In any case, now that I’m a grown-up and it’s actually appropriate to practice self-directed learning, the idea of structuring my own degree according to my interests and aptitudes has been totally fascinating me. My undergraduate was earned out of practicalit, rather than interest, and I had only two classes in my entire four years at RPI that I really was interested in - introduction to literature and philosophy of law. I was good at what I did there; I’m just bored by IT in general. It’s interesting enough to keep me awake (mostly the structural and sociological elements) but not enough to keep me going forever. So, recalling those two classes I actually liked, plus my general lifelong obsession with books and philosophies, I thought I’d like to combine literature and intellectual history in some way, maybe with some film thrown in.
But the more I read, the more I realize that I’m really most interested in the twentieth century (including the last seven years; twenty-first century studies wouldn’t fill up a M.A.); the literature, the thought, the people, the diversity, the leaps and bounds that humanity seems to have taken. I think there’s a few reasons this is interesting to me - I was born in the late twentieth century so at least I remember the last twenty years to some degree; the world has changed so much since 1900, and it seems like those changes have been greater than in many of the previous centuries; globalization means that the literature of different cultures has been more readily available; more people in the West from more social classes enter college than previously; and frankly, I have a fantastic grounding in ancient history from the Egyptians through the Greeks and Romans and up through the Renaissance (and of course, American history from the puritans and pilgrims in England through present, though I know nothing of modern Canadian or Mexican history) and so I’m terribly intrigued by everything that’s gone on in philosophy since 1900. I sort of grew up in the bunker, unwittingly, and since much of the twentieth century is scary and “evil”, some homeschooling curriculums tend to skip over it.

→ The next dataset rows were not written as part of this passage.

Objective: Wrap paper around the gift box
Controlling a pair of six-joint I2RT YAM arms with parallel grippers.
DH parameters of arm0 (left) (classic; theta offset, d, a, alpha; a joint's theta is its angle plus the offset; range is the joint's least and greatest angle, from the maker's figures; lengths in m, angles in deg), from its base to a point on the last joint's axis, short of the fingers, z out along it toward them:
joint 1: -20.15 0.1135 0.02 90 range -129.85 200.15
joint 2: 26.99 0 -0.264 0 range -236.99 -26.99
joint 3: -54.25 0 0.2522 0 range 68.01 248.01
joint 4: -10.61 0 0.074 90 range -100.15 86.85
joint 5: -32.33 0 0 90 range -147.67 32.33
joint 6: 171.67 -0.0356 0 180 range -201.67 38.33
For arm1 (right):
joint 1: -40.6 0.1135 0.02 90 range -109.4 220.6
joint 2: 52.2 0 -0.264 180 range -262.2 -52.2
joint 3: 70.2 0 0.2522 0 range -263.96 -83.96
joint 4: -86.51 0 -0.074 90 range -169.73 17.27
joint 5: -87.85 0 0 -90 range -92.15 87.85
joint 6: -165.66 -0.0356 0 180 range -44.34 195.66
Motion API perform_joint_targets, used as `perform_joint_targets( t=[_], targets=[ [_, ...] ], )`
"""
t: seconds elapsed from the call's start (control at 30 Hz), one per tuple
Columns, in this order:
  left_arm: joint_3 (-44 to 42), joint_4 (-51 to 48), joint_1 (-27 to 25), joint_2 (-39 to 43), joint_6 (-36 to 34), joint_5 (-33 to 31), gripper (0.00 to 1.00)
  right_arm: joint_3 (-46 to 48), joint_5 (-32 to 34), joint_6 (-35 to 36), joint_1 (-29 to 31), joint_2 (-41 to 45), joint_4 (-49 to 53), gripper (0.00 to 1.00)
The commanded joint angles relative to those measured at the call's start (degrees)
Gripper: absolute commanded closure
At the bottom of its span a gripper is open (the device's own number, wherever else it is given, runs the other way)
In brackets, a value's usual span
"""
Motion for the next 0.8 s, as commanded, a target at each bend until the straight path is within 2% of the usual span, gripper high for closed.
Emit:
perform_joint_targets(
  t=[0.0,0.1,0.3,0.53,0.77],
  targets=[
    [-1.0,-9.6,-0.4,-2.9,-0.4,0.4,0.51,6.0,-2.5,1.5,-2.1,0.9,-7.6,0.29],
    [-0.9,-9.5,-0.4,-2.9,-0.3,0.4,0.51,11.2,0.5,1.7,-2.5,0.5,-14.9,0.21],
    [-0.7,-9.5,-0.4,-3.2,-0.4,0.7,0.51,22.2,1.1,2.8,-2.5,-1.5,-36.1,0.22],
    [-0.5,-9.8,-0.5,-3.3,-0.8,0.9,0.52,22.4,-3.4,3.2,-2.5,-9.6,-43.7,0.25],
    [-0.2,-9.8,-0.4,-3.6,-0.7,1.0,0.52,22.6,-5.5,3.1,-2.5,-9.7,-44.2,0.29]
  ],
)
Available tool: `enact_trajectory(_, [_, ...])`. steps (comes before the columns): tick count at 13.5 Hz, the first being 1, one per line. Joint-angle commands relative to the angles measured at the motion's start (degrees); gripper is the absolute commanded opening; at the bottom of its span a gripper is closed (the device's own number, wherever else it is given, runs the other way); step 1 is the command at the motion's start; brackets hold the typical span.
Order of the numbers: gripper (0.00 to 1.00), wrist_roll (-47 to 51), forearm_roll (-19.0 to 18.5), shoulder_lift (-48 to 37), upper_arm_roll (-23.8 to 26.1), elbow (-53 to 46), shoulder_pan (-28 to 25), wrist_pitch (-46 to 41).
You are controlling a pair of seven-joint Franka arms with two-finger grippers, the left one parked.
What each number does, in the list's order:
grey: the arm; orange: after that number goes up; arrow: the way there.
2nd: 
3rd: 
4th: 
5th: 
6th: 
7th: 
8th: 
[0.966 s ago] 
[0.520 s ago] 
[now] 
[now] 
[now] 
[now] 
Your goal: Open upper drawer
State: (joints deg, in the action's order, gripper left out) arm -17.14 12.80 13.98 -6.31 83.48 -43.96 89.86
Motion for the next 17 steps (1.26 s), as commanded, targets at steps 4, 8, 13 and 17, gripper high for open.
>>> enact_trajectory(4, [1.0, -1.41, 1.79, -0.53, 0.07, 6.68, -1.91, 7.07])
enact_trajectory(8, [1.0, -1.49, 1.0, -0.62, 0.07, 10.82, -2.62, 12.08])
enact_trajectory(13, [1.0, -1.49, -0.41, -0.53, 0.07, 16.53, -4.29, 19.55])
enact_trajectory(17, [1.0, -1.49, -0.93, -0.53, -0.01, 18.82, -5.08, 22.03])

But mostly, I’m totally entranced by the most recent of literature. Tomorrow is my books-I-read-this-month post, but I have read books by Truman Capote and Cormac McCarthy and this morning I started on The Corrections by Jonathan Franzen which has me thoroughly entranced and wanting to grab people on the street and asked them if they’ve read this book and then wax eloquent over the first thirty pages, which is all I’ve read so far because it’s that good. (In a subway ride and a lunch time, I usually would have hit at least 70 pages in most books.) I’ve read many of the old books and they’re close to my heart, but there’s something about this later literature that has me so excited about reading again.
What could I get out of studying the effects of modern philosophy on modern literature? Frankly, I’m not sure yet. But what I do know is that literature has the power to affect culture in a shorter timeframe than most of the other arts, maybe all, and I want to know what that means and what to do about it. And I love thinking and academia.

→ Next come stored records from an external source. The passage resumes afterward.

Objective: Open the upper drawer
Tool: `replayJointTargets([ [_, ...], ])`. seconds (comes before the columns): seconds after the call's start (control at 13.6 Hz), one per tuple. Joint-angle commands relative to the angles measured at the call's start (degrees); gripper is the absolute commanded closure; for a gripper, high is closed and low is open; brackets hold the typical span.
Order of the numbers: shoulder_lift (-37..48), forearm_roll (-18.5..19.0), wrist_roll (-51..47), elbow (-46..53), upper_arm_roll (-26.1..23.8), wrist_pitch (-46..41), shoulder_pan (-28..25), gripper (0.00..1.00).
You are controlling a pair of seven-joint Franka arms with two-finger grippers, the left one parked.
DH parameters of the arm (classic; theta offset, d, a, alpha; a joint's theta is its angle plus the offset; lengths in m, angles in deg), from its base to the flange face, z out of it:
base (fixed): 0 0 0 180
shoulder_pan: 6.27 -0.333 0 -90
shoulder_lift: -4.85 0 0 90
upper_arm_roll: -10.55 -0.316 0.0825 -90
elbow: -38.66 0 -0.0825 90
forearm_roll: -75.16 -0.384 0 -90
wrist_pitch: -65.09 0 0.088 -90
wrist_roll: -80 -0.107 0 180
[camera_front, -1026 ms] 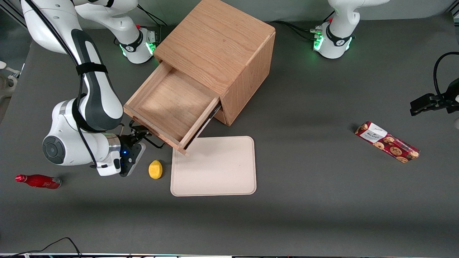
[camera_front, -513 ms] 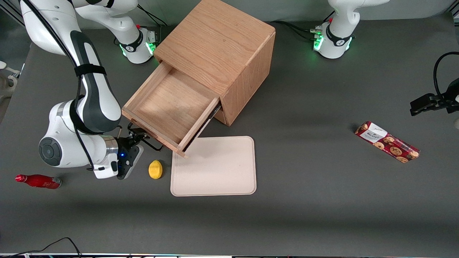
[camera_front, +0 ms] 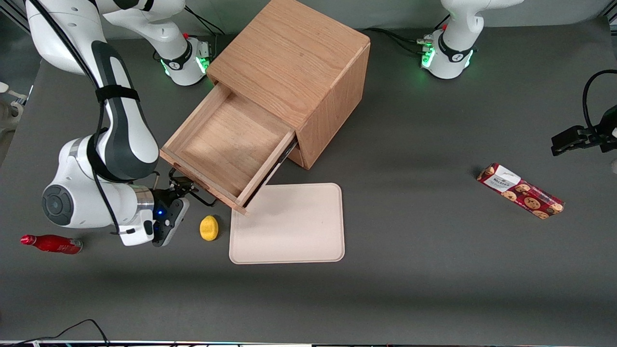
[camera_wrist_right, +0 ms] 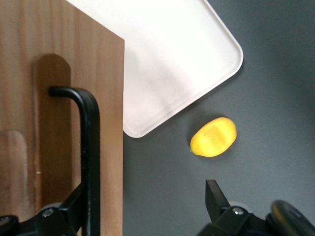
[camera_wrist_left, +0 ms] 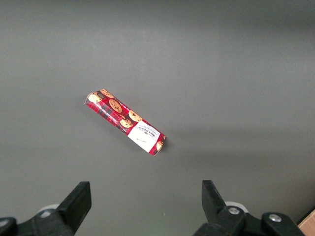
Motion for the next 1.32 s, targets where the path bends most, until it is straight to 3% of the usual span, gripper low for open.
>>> replayJointTargets([
  [0.0, -1.3, 0.2, 0.8, 2.4, 0.0, -0.6, 0.5, 0.00],
  [0.81, 4.6, 1.2, 1.2, 4.0, 0.0, -4.1, 1.3, 0.00],
  [0.88, 5.5, 2.7, 1.4, 5.1, -0.1, -5.0, 1.4, 0.00],
  [1.25, 9.7, 3.1, 0.4, 11.1, 0.0, -19.2, 1.4, 0.00],
])
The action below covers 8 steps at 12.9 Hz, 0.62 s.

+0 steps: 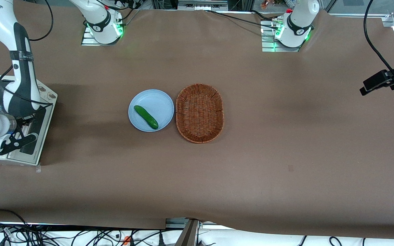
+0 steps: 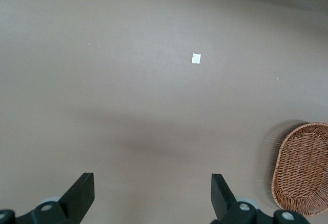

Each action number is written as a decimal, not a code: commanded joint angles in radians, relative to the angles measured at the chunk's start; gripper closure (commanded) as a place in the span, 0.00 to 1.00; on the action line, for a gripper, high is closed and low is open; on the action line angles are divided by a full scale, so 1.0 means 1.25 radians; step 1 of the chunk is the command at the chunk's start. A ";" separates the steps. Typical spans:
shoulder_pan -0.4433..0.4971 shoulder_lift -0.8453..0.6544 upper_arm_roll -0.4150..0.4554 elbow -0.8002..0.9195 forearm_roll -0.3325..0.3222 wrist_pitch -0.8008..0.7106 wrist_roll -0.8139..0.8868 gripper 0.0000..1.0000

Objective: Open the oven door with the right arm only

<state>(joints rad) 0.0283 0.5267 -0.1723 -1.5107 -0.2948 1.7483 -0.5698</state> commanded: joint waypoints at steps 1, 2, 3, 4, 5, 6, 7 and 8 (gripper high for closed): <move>0.015 0.030 0.005 -0.030 0.042 0.057 0.034 1.00; 0.019 0.036 0.005 -0.030 0.043 0.064 0.045 1.00; 0.019 0.041 0.007 -0.030 0.043 0.070 0.051 1.00; 0.021 0.045 0.007 -0.031 0.044 0.072 0.051 1.00; 0.023 0.049 0.007 -0.030 0.058 0.074 0.051 1.00; 0.023 0.056 0.005 -0.030 0.071 0.076 0.052 1.00; 0.023 0.065 0.005 -0.030 0.082 0.090 0.052 1.00; 0.023 0.076 0.007 -0.030 0.088 0.097 0.052 1.00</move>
<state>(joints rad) 0.0796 0.5605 -0.1517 -1.5353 -0.1744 1.7926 -0.5054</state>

Maybe I’ll be a professor.
Sarah wrote:
I think you would make a great professor, Alissa… Go for it! You have a solid and varied foundation, and I think you would have a lot of fun teaching things that interest you.
And I agree about the 20th and 21st centuries… I too am intrigued. One of my favorite classes in college was the World in the 20th Century, focusing around the world worlds and the aftermath that followed. I even brought down my history book to re-read “for fun.” Eastern Europe and the former Yugoslavia has been particularly fascinating to me recently…. Maybe I will move to Poland. They reallly need Jesus there.
The world we live in today has been impacted by the geo-political changes, wars, genocides, techonological advances, the modern and global ages, the discoveries into the universe… and the world continues to change at a rate unprecedented in all of known history.
I’ve been thinking about going back to school to get my M.Div or ThM… and then, maybe, someday… I’ll become a professor and we can both teach at Harvard… or at you’re La’bri… we will turn the world upside down. :)
Posted on 31-May-07 at 12:07 am | Permalink
sonya wrote:
I found it really helpful to have to submit a letter of intent along with my application for grad school. I was forced to examine my interests within the field of architecture and refine them to a possible thesis topic. Sounds like you’re already on that path with this entry!